# Data shown
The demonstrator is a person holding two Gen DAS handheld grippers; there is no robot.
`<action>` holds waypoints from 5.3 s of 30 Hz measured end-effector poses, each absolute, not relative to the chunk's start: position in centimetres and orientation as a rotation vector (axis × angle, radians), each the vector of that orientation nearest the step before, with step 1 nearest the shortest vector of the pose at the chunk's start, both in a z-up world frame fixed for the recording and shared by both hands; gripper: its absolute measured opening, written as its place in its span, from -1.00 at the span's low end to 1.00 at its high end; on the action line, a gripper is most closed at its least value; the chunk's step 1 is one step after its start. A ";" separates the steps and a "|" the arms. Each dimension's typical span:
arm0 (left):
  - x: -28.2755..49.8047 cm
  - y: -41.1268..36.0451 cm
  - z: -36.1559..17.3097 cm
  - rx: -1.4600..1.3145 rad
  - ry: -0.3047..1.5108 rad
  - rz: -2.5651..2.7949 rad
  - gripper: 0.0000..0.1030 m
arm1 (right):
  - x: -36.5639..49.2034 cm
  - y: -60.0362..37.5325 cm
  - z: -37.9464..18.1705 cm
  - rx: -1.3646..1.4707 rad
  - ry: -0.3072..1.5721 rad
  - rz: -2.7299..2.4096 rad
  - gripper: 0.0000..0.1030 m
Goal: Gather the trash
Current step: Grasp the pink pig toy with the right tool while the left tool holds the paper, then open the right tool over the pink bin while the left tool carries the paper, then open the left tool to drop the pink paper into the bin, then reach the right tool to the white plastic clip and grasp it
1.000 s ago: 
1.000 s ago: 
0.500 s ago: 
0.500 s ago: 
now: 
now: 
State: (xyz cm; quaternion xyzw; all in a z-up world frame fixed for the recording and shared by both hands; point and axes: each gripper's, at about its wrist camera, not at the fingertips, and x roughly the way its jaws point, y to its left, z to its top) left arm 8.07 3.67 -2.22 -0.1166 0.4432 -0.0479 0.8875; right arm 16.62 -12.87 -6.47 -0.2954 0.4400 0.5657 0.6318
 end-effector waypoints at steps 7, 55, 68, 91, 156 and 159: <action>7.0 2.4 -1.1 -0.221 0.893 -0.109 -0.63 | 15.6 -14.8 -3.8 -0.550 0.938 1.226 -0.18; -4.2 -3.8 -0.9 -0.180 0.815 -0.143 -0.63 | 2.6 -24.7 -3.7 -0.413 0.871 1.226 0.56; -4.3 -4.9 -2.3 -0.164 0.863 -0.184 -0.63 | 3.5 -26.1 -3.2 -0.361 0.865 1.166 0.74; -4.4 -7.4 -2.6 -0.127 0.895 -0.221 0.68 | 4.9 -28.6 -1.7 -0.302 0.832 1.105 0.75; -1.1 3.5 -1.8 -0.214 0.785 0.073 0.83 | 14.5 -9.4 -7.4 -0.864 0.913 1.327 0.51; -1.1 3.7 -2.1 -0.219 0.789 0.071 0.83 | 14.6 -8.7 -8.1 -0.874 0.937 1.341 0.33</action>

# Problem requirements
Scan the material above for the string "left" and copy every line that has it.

# Exercise response
arm0 (left):
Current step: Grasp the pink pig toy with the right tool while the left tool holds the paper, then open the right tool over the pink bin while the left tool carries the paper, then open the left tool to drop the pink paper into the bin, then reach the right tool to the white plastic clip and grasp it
State: (xyz cm; quaternion xyzw; all in a z-up world frame fixed for the recording and shared by both hands; point and axes: each gripper's, at about its wrist camera, not at the fingertips, and x roughly the way its jaws point, y to its left, z to its top) left arm 8.07 3.67 -2.22 -0.1166 0.4432 -0.0479 0.8875; right arm 16.62 -12.87 -6.47 -0.2954 0.4400 0.5657 0.6318

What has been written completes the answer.